In another area of the cosmic land of inner-space lies the immune system — the body’s natural line of defense against attacking virus or bacteria pathogens. During moderate exercise, with blood circulating through the body more rapidly, antibodies and white blood cells are better able to fight these pathogens. Another theory that supports exercise-induced immune system boost is the ability of prolonged cardiovascular exercise to help rid the lungs of the pathogens related to common upper respiratory tract infections. Concurrently, the body can expel certain cancer-causing cells and waste because of increased output of urine and sweat.
Next we will look at the good (high density lipoproteins) the bad (low-density lipoproteins) and the ugly (total cholesterol). Changes in cholesterol levels in the blood have been observed with moderate exercise. Because cholesterol cannot dissolve in the blood, it needs to be transported to cells via lipoproteins. The lower the density of lipoprotein, the more apt the cholesterol is to cling to the walls of the arteries (along with other compounds) and create plaque. It has been found that moderate exercise on a regular basis somewhat decreases the levels of total and LDL (bad) cholesterol, and increasing the level of HDL (good) cholesterol.
A strong-backed man is the picture of good health.

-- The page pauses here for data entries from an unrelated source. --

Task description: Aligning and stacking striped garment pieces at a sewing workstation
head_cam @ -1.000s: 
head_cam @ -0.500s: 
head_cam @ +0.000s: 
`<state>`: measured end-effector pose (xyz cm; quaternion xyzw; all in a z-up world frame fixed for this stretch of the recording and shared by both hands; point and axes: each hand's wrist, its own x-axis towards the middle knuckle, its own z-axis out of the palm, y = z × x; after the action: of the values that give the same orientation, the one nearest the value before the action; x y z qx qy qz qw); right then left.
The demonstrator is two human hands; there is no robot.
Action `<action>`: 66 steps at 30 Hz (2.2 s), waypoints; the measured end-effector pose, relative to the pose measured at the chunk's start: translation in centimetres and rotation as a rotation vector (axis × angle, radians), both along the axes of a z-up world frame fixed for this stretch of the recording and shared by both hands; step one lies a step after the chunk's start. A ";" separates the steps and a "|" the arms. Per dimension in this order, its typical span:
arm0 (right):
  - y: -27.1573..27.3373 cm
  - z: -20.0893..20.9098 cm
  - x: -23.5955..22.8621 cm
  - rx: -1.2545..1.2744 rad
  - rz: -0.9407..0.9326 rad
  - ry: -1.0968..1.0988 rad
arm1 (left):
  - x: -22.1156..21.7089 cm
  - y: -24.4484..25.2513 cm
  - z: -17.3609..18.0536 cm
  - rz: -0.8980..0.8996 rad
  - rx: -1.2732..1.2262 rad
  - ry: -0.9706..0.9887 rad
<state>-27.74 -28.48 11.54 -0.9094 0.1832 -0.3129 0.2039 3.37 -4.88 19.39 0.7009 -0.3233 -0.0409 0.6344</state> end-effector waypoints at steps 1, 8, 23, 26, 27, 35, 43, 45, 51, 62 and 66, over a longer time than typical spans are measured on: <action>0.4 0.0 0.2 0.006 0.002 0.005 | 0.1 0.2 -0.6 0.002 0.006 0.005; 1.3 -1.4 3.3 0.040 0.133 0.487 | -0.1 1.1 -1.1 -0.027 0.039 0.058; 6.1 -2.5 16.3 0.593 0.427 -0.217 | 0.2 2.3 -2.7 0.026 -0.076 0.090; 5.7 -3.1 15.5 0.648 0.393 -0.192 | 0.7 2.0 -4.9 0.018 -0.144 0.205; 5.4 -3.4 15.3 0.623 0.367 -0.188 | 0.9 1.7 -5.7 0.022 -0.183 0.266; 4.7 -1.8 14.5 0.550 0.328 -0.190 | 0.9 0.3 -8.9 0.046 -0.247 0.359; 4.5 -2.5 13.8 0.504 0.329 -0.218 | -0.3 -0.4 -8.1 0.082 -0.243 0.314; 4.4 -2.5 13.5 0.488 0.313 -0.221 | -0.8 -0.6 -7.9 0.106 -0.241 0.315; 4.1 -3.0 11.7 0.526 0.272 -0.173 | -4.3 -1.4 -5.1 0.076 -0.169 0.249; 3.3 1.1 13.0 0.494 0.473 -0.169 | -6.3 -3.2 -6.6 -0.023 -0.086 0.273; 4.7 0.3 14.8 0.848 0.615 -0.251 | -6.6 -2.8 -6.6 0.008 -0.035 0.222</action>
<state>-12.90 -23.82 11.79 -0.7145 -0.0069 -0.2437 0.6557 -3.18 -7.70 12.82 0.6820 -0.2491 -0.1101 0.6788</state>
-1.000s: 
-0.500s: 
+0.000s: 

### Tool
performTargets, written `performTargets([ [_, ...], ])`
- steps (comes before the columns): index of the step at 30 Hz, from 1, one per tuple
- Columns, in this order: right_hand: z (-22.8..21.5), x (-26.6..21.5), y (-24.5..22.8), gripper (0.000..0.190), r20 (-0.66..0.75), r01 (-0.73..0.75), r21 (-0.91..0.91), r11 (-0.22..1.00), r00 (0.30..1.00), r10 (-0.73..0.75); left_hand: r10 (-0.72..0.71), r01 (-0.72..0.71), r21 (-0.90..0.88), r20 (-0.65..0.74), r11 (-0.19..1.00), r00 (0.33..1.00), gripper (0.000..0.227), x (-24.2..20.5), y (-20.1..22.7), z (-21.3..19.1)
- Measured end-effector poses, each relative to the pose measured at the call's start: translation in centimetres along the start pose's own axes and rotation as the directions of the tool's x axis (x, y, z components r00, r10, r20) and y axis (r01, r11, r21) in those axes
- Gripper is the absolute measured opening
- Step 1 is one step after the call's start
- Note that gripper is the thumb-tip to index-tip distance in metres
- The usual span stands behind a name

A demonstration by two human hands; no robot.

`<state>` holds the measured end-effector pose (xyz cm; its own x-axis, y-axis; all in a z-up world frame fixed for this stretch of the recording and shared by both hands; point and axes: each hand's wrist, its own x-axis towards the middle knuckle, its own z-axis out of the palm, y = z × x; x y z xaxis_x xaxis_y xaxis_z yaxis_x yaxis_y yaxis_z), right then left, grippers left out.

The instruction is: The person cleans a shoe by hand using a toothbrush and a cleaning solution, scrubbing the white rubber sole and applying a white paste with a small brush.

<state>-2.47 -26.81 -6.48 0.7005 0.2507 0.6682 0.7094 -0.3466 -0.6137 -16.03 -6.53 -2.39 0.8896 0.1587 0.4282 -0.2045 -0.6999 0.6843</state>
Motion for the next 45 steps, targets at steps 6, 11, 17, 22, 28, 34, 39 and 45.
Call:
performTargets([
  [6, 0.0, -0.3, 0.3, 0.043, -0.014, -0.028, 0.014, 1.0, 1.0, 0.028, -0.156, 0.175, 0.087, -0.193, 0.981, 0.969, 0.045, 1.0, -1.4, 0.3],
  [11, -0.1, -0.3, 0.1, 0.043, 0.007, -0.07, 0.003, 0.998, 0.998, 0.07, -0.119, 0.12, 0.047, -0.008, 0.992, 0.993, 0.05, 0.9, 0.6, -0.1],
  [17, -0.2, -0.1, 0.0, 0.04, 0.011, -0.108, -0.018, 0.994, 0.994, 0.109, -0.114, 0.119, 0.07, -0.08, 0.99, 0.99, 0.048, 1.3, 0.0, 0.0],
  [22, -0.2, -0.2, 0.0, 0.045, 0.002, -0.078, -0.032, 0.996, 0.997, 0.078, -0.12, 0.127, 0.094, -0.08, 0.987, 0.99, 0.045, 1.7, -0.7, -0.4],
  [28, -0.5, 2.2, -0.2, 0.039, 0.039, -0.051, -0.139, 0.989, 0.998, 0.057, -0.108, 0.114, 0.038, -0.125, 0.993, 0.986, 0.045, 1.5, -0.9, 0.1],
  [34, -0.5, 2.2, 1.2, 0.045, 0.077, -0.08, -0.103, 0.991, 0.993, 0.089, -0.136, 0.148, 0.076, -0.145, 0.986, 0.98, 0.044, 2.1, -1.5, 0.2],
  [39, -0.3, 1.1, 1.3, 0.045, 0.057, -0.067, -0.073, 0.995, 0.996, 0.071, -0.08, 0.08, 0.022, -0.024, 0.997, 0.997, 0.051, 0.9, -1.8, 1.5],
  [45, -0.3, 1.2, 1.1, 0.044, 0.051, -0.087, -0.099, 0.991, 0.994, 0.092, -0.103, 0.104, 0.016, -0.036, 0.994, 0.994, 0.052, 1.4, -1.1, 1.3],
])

A strong back and healthy spine is also key in the instrumentation of good posture, keeping the body in proper alignment. Maintaining proper posture may sound like the words of an old school marm from charm school, but even in today’s modern world, the benefits of proper posture are tremendous. Postural deviations that come as a result of weak or imbalanced muscles are a contributing factor of musculoskeletal injuries and chronic physiological pain. When muscles are not properly balanced (i.e. hamstrings tight with weak hip flexors), the outcome can vary from the inability to function properly on a day-to-day basis, to extreme, chronic pain. Maintaining balanced muscle strength and flexibility training with a regular exercise program can help to reduce postural deviations.
The above list of benefits to regular exercise is in no way comprehensive. Exercise is simply a building block of excellent health. The entire body, from the hair on your head to the tips of you toes, will profit from a well-designed exercise program.